_ASSIGNED TASK_
Please retype the listing below word for word and exclude its images.
Top of INFORMATION GIVEN
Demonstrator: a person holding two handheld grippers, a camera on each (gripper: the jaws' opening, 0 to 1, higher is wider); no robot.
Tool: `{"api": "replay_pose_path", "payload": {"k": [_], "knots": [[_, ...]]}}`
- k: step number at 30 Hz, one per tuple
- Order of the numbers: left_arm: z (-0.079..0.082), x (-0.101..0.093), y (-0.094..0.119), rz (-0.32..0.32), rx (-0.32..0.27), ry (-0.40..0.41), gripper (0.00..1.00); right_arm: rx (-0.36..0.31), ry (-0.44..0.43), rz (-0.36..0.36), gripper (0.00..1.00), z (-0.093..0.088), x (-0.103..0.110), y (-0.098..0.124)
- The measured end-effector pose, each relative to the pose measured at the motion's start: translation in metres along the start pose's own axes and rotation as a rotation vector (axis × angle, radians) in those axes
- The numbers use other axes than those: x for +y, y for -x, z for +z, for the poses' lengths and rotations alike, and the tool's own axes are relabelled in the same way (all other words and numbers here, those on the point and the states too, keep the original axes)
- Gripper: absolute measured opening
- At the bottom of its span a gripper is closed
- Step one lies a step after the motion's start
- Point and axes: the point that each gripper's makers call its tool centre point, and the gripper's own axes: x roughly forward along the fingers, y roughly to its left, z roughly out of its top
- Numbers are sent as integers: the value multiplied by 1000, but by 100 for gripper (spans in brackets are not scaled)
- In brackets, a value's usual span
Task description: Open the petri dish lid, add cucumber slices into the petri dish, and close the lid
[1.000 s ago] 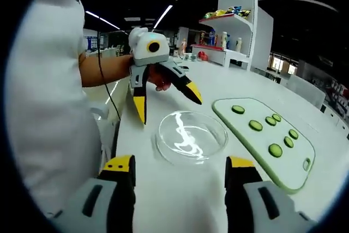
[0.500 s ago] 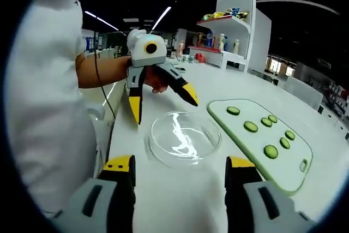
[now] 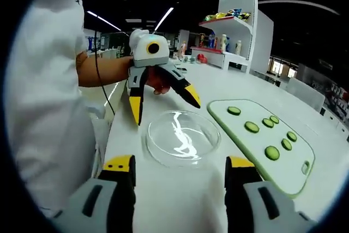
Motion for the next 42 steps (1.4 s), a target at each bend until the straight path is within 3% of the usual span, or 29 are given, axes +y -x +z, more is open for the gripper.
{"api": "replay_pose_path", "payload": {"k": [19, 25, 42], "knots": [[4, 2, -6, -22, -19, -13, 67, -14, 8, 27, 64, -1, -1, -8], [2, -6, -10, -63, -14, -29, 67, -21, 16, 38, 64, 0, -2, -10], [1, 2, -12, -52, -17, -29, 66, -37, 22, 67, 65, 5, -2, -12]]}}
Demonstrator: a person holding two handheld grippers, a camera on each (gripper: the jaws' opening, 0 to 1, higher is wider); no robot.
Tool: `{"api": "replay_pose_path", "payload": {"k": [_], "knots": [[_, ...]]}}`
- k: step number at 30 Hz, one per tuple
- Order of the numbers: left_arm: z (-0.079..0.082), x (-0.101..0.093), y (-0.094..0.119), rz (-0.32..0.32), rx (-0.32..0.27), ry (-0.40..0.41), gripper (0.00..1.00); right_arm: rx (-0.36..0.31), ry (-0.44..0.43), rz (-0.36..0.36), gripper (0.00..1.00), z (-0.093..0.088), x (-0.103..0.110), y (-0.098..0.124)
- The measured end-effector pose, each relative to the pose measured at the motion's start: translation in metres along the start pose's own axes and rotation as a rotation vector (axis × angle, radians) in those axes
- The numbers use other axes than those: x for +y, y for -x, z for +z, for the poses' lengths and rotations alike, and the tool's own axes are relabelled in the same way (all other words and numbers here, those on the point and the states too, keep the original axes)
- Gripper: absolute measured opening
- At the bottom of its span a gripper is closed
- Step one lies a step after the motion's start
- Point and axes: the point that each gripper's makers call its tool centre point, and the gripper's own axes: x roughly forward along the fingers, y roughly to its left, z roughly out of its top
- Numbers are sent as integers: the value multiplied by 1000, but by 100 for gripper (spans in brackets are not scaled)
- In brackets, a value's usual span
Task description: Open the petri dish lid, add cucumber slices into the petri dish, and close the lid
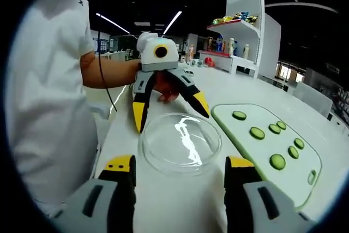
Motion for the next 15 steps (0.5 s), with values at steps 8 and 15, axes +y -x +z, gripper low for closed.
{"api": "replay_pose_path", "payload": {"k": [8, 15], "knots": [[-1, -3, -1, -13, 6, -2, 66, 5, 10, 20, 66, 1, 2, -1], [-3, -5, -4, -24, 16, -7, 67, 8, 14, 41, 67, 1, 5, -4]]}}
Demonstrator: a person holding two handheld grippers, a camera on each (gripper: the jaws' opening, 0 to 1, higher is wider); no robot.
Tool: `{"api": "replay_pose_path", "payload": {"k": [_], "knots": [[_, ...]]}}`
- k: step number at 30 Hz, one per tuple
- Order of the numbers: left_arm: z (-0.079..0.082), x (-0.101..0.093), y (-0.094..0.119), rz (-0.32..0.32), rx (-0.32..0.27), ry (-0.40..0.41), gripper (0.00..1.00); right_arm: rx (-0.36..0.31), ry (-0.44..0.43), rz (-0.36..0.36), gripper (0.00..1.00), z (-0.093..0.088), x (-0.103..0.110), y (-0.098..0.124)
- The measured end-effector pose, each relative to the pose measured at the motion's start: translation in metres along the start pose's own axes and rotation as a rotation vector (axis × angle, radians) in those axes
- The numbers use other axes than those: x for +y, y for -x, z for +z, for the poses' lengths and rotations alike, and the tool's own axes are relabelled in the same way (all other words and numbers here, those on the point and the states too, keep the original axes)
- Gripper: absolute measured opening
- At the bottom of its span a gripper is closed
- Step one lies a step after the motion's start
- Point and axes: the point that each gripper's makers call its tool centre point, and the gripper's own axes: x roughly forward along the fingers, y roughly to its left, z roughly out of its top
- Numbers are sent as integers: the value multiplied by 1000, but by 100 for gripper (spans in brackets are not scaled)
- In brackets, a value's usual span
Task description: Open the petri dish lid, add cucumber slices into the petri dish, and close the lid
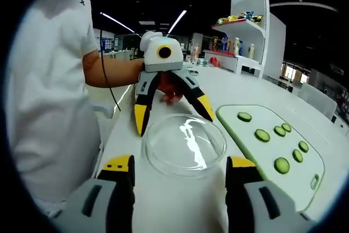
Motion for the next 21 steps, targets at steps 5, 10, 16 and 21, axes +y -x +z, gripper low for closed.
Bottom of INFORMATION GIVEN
_SOLUTION_
Demonstrator: a person holding two handheld grippers, a camera on each (gripper: the jaws' opening, 0 to 1, higher is wider); no robot.
Tool: `{"api": "replay_pose_path", "payload": {"k": [_], "knots": [[_, ...]]}}`
- k: step number at 30 Hz, one per tuple
- Order of the numbers: left_arm: z (-0.079..0.082), x (-0.101..0.093), y (-0.094..0.119), rz (-0.32..0.32), rx (-0.32..0.27), ry (-0.40..0.41), gripper (0.00..1.00); right_arm: rx (-0.36..0.31), ry (-0.44..0.43), rz (-0.36..0.36), gripper (0.00..1.00), z (-0.093..0.088), x (-0.103..0.110), y (-0.098..0.124)
- The measured end-effector pose, each relative to the pose measured at the motion's start: translation in metres along the start pose's own axes and rotation as a rotation vector (axis × angle, radians) in those axes
- The numbers use other axes than those: x for +y, y for -x, z for +z, for the poses' lengths and rotations alike, and the tool's own axes are relabelled in the same way (all other words and numbers here, those on the point and the states too, keep the original axes)
- Gripper: absolute measured opening
- At the bottom of its span a gripper is closed
- Step one lies a step after the motion's start
- Point and axes: the point that each gripper's makers call its tool centre point, and the gripper's own axes: x roughly forward along the fingers, y roughly to its left, z roughly out of its top
- Numbers are sent as integers: the value multiplied by 1000, but by 100 for gripper (spans in brackets are not scaled)
- In brackets, a value's usual span
Task description: Open the petri dish lid, add cucumber slices into the petri dish, and close the lid
[1.000 s ago] 
[0.500 s ago] 
[now] 
Motion for the next 42 steps (1.4 s), a target at each bend until the straight path is within 3% of the usual span, or 29 are given, axes +y -x +z, more is open for the gripper.
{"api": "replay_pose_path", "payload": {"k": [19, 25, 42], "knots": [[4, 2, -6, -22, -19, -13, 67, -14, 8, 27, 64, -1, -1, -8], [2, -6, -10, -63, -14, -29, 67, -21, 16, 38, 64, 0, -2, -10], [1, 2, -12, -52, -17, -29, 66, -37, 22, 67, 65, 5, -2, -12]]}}
Demonstrator: a person holding two handheld grippers, a camera on each (gripper: the jaws' opening, 0 to 1, higher is wider); no robot.
Tool: `{"api": "replay_pose_path", "payload": {"k": [_], "knots": [[_, ...]]}}`
- k: step number at 30 Hz, one per tuple
- Order of the numbers: left_arm: z (-0.079..0.082), x (-0.101..0.093), y (-0.094..0.119), rz (-0.32..0.32), rx (-0.32..0.27), ry (-0.40..0.41), gripper (0.00..1.00); right_arm: rx (-0.36..0.31), ry (-0.44..0.43), rz (-0.36..0.36), gripper (0.00..1.00), z (-0.093..0.088), x (-0.103..0.110), y (-0.098..0.124)
- The measured end-effector pose, each relative to the pose measured at the motion's start: translation in metres along the start pose's own axes and rotation as a rotation vector (axis × angle, radians) in those axes
- The numbers use other axes than those: x for +y, y for -x, z for +z, for the poses' lengths and rotations alike, and the tool's own axes are relabelled in the same way (all other words and numbers here, those on the point and the states too, keep the original axes)
- Gripper: absolute measured opening
- At the bottom of its span a gripper is closed
- Step one lies a step after the motion's start
- Point and axes: the point that each gripper's makers call its tool centre point, and the gripper's own axes: x roughly forward along the fingers, y roughly to its left, z roughly out of its top
- Numbers are sent as integers: the value multiplied by 1000, but by 100 for gripper (spans in brackets are not scaled)
- In brackets, a value's usual span
Task description: Open the petri dish lid, add cucumber slices into the petri dish, and close the lid
Motion for the next 15 steps (0.5 s), with values at steps 8 and 15, axes +y -x +z, gripper low for closed.
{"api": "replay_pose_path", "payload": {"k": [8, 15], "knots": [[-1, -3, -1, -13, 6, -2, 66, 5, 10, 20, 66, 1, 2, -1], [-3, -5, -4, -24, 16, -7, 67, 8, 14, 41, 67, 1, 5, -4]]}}
Demonstrator: a person holding two handheld grippers, a camera on each (gripper: the jaws' opening, 0 to 1, higher is wider); no robot.
Tool: `{"api": "replay_pose_path", "payload": {"k": [_], "knots": [[_, ...]]}}`
- k: step number at 30 Hz, one per tuple
- Order of the numbers: left_arm: z (-0.079..0.082), x (-0.101..0.093), y (-0.094..0.119), rz (-0.32..0.32), rx (-0.32..0.27), ry (-0.40..0.41), gripper (0.00..1.00); right_arm: rx (-0.36..0.31), ry (-0.44..0.43), rz (-0.36..0.36), gripper (0.00..1.00), z (-0.093..0.088), x (-0.103..0.110), y (-0.098..0.124)
- The measured end-effector pose, each relative to the pose measured at the motion's start: translation in metres along the start pose's own axes and rotation as a rotation vector (axis × angle, radians) in those axes
- The numbers use other axes than those: x for +y, y for -x, z for +z, for the poses' lengths and rotations alike, and the tool's own axes are relabelled in the same way (all other words and numbers here, those on the point and the states too, keep the original axes)
- Gripper: absolute measured opening
- At the bottom of its span a gripper is closed
- Step one lies a step after the motion's start
- Point and axes: the point that each gripper's makers call its tool centre point, and the gripper's own axes: x roughly forward along the fingers, y roughly to its left, z roughly out of its top
- Numbers are sent as integers: the value multiplied by 1000, but by 100 for gripper (spans in brackets are not scaled)
- In brackets, a value's usual span
Task description: Open the petri dish lid, add cucumber slices into the petri dish, and close the lid
Motion for the next 21 steps, targets at steps 5, 10, 16 and 21, axes +y -x +z, gripper low for closed.

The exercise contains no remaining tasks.